11. It is difficult to discern any principle behind the contrary view. The reason of the rule contained in the exception is that a sentence of fine operates directly against the estate of the deceased and therefore the legal representatives are entitled to clear the estate from that liability. Whether or not the sentence of fine is combined with any other sentence can make no difference to the application of that principle.”
State Of A.P vs S. Narasimha Kumar & Ors on 13 July, 2006
Bench: Arijit Pasayat & S.H. Kapadia, JJ
CASE NO.: Appeal (crl.) 1446-1450 of 2004.
The distinguishing part of the above mentioned judgement with that of Dr. J. Jayalalithaa’s case is that, the Appellant in the cited case was a “CONVICT”at the time of the Appeal, as the Appellant went on appeal against the orders of the High Court which had held him guilty, whereas, Dr. J. Jayalalithaa had been exonerated and the State went on appeal. Therefore, Dr. J. Jayalalithaa was innocent in the eyes of the law during the pendency of the Appeal.

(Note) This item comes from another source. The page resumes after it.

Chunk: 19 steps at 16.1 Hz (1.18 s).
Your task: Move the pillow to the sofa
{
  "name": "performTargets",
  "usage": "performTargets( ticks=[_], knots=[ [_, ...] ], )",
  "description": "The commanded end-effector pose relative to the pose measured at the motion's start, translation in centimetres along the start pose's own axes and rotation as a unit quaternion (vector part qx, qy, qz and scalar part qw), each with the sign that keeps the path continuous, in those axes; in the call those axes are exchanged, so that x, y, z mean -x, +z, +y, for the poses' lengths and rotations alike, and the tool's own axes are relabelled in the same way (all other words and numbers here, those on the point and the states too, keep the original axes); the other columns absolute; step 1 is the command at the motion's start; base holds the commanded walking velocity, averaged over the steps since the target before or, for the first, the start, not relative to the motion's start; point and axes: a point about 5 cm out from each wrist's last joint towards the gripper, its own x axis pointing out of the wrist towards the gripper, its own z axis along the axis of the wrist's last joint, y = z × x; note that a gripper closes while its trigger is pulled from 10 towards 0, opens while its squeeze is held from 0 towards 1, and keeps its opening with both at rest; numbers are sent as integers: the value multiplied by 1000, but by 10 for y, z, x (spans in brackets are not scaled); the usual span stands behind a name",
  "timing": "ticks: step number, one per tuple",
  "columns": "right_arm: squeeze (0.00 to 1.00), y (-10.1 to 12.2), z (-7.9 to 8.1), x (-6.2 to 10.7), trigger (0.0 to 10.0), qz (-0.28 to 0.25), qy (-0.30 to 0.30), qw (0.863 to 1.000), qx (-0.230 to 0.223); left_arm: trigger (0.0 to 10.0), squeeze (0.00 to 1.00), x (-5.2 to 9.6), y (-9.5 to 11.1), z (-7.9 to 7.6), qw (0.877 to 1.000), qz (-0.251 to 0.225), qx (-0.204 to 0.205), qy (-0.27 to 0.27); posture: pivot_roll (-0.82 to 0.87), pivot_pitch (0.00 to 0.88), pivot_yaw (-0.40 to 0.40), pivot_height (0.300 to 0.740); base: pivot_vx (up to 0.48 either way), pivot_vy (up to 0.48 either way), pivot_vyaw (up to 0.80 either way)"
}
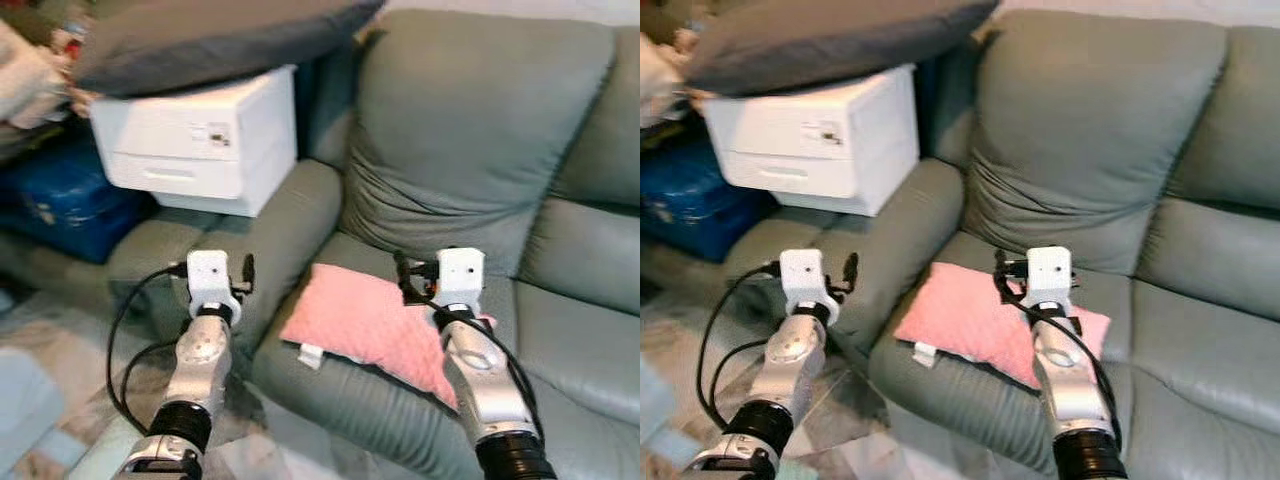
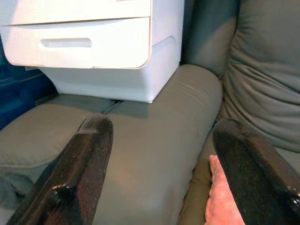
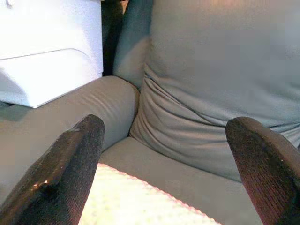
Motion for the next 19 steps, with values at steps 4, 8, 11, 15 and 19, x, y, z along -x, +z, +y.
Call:
performTargets(
  ticks=[4, 8, 11, 15, 19],
  knots=[
    [0, 2, 2, 0, 10000, -5, 3, 1000, -2, 10000, 0, -1, -3, 7, 1000, 15, 9, 16, -165, 0, 72, 740, 0, 0, 800],
    [0, 2, 2, 0, 10000, -6, 7, 1000, -3, 10000, 0, -1, -4, 6, 1000, 18, 8, 17, -167, 0, 73, 740, 0, 0, 800],
    [0, 2, 3, 0, 10000, -6, 9, 1000, -4, 10000, 0, -2, -5, 5, 1000, 23, 13, 11, -168, 0, 77, 740, 0, 0, 800],
    [0, 2, 6, 0, 10000, -7, 14, 1000, -8, 10000, 0, -2, -2, 10, 1000, 14, -10, 14, -163, 0, 79, 740, 0, 0, 800],
    [0, 3, 8, -1, 10000, -8, 20, 1000, -7, 10000, 0, -1, -4, 13, 1000, 17, -2, 20, -157, 0, 78, 740, 0, 0, 800]
  ],
)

The above judgement by Justices Pasayat and Kapadia is based on Section 431 of the 1898 CrPC, as no pari-materia provisions were found to be available to the succeeding CrPC and after adoption of the Constitution of India, the law had to be rewritten.
It is clear that only the Fine part could be continued and that too from the assets of the deceased Convict. But the question rises again whether a person could be held guilty of a crime after her death and be declared a Convict? If all the criminal proceedings except the liability of fine continued, at the time of her death, what is the sanctity of “presumption of innocence” which followed her acquittal? and who convicted her guilty after her death?, to create a claim over a fine, which was imposed by the Trial court and later set aside and thereafter revived by the SC Order dated 14/02/2017?
I have no answers for the above questions, but am sure that someone who is interested in ensuring that Dr. J. Jayalalithaa’s reputation is not sullied, by the exigencies of the political commotion, would be emboldened to raise it as a Curative Petition before the Hon’ble Supreme Court and remove the unwanted taint cast on her because of her association with EVIL.